Sudan's prime minister Hamdok resigns amid political deadlock
Sudan's Prime Minister Abdalla Hamdok announced televised address on Sunday his resignation amid political impasse and large-scale protests.
Hamdok announced the decision just two months after being restored in the post as part of a political deal with military rulers of the restive African country.
He stressed that a roundtable discussion was needed to agree on a new “national charter” and to “draw a road map” to complete the country’s transition to democracy.
"In view of the fragmentation of the political forces and conflicts between the (military and civilian) components of the transition... despite everything that has been done to reach a consensus... it has not happened," he remarked in his TV address.
Hamdok warned that Sudan was “crossing a dangerous turning point that threatens its whole survival”, adding that he had “tried his best to stop the country from sliding towards disaster."
The development came hours after massive protest rallies were staged by anti-coup demonstrations in capital Khartoum and other major cities across Sudan, leaving at least two protesters dead and many others injured in clashes with security forces.
The Central Committee of Sudanese Doctors on Sunday announced that new fatalities had taken the overall death toll to 56 in widespread protests since a military coup on October 25, which ousted Hamdok and placed him under house arrest. He was later reinstated on November 1.

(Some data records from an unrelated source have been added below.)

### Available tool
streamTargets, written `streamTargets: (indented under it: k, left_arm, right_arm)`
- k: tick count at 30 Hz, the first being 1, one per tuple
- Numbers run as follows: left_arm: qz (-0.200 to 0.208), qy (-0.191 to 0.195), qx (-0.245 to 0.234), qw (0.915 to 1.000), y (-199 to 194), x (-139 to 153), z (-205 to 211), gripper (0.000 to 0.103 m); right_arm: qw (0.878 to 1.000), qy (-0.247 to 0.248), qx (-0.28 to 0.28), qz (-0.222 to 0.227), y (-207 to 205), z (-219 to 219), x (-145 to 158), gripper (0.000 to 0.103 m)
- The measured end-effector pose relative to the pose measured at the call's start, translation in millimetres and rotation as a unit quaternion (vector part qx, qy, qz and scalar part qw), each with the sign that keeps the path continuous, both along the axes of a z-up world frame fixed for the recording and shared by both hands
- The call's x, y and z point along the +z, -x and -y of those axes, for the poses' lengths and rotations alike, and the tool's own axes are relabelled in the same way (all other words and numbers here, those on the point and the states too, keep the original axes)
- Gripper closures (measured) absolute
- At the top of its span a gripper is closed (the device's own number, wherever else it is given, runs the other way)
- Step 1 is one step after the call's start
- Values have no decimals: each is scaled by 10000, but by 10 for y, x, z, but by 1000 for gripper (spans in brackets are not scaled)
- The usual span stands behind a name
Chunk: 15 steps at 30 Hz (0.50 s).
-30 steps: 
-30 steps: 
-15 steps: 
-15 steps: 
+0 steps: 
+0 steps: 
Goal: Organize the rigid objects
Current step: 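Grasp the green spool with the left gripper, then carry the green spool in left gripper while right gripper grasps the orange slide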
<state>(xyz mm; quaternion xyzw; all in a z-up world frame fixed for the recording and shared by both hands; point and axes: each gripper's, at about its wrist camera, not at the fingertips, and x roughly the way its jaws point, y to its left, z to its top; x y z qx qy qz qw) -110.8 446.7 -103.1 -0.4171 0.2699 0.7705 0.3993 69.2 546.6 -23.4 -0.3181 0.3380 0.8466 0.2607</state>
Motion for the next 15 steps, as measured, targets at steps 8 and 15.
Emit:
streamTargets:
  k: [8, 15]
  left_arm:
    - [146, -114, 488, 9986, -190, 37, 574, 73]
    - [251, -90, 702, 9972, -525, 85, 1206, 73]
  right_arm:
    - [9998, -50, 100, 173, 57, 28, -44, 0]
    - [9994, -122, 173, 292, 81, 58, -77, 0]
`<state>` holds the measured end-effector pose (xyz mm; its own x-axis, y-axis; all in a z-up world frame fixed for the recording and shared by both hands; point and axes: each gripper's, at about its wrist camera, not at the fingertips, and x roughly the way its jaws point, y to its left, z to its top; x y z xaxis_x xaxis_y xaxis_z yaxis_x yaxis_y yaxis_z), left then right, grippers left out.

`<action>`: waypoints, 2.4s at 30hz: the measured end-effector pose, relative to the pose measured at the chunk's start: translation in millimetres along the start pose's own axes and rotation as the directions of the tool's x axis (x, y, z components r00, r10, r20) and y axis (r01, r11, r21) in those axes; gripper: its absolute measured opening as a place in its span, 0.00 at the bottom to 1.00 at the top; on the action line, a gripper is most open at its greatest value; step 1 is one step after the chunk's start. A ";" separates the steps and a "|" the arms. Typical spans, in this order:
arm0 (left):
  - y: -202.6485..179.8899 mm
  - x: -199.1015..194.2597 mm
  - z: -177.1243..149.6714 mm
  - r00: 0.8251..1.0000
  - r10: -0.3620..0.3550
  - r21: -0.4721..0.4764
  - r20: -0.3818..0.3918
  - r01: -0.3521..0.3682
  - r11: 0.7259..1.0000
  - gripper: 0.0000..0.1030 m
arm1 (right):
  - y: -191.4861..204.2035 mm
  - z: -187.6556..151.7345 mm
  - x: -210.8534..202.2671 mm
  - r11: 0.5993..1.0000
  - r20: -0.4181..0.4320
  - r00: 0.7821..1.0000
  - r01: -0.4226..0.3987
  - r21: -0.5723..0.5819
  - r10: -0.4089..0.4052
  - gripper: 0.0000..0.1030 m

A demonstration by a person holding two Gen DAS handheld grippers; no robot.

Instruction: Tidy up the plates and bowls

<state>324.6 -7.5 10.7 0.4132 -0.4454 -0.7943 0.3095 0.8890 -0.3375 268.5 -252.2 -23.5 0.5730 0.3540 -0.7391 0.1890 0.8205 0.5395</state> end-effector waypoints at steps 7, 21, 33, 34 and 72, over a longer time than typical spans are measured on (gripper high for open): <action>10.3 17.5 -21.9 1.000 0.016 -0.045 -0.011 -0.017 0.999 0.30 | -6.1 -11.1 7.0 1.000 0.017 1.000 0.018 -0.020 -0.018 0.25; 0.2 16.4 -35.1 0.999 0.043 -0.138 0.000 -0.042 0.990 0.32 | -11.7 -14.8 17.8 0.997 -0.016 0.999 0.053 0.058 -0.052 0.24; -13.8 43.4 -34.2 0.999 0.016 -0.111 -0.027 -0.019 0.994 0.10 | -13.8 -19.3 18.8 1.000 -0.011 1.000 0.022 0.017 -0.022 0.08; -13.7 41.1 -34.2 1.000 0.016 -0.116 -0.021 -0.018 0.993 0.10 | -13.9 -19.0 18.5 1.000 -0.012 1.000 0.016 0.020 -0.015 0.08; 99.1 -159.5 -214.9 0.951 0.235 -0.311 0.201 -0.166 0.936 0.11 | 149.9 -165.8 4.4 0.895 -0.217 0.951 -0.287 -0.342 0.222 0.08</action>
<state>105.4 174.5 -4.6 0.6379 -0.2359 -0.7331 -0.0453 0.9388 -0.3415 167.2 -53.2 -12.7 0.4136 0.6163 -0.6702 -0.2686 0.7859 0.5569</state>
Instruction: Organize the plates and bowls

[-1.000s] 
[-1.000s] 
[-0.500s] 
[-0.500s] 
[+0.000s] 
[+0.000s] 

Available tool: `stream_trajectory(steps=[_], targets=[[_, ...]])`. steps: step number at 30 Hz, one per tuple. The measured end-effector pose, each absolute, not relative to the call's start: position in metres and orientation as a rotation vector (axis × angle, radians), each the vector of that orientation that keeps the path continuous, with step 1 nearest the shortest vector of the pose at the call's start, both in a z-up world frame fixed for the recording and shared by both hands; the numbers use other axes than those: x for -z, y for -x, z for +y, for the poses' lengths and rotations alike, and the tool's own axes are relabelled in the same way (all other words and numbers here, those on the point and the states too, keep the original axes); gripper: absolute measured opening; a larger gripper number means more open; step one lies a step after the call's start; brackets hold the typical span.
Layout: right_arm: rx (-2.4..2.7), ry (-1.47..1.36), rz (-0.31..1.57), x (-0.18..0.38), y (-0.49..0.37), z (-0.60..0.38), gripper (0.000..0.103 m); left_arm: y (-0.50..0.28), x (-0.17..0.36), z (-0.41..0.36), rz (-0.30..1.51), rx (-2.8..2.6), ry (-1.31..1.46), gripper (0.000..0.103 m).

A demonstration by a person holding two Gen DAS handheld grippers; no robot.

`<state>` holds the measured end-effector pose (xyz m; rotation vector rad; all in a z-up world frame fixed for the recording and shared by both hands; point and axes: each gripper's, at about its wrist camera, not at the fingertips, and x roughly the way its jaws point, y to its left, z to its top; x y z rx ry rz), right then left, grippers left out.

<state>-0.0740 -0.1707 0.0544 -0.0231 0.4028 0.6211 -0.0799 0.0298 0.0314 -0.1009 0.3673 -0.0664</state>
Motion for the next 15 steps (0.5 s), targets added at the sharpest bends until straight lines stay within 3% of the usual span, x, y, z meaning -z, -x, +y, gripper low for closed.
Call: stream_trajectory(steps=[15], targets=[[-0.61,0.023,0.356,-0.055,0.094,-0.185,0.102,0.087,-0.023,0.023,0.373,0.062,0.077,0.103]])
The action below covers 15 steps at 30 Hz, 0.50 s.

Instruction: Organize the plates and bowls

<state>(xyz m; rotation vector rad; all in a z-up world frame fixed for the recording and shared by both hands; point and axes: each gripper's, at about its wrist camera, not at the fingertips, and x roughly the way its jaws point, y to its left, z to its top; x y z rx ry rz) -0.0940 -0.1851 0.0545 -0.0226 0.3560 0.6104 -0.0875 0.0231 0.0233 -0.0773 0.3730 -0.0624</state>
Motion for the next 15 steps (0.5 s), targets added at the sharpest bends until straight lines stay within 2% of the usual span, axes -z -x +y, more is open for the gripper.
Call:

Hamdok’s resignation is expected to further destabilize conditions in the African country and throw its political future even deeper into uncertainty, three years after a popular uprising led to the ouster of long-time despotic military leader, Omar al-Bashir.
West-backed Hamdok – an economist and former United Nations official – became prime minister under a power-sharing agreement between the military junta and civilians following Bashir's toppling.
However, a military coup led by Sudan's military chief and de facto leader Abdel Fattah al-Burhan was staged last October, leading to detention of Hamdok and other civilian leaders.
The move led to angry protests in Sudan and sparked international outcry, including from the UN Security Council.
Following Sunday’s deadly protests, Al Hadath TV quoted an adviser to Burhan as saying the military would not allow anyone to pull the country into chaos and that continued protests were a "physical, psychological, and mental drain on the country".
This is while six people were shot dead and hundreds of others wounded last Thursday after Sudan’s security forces clashed with anti-coup protesters in major cities, including Khartoum and Omdurman, chanting “no to military rule”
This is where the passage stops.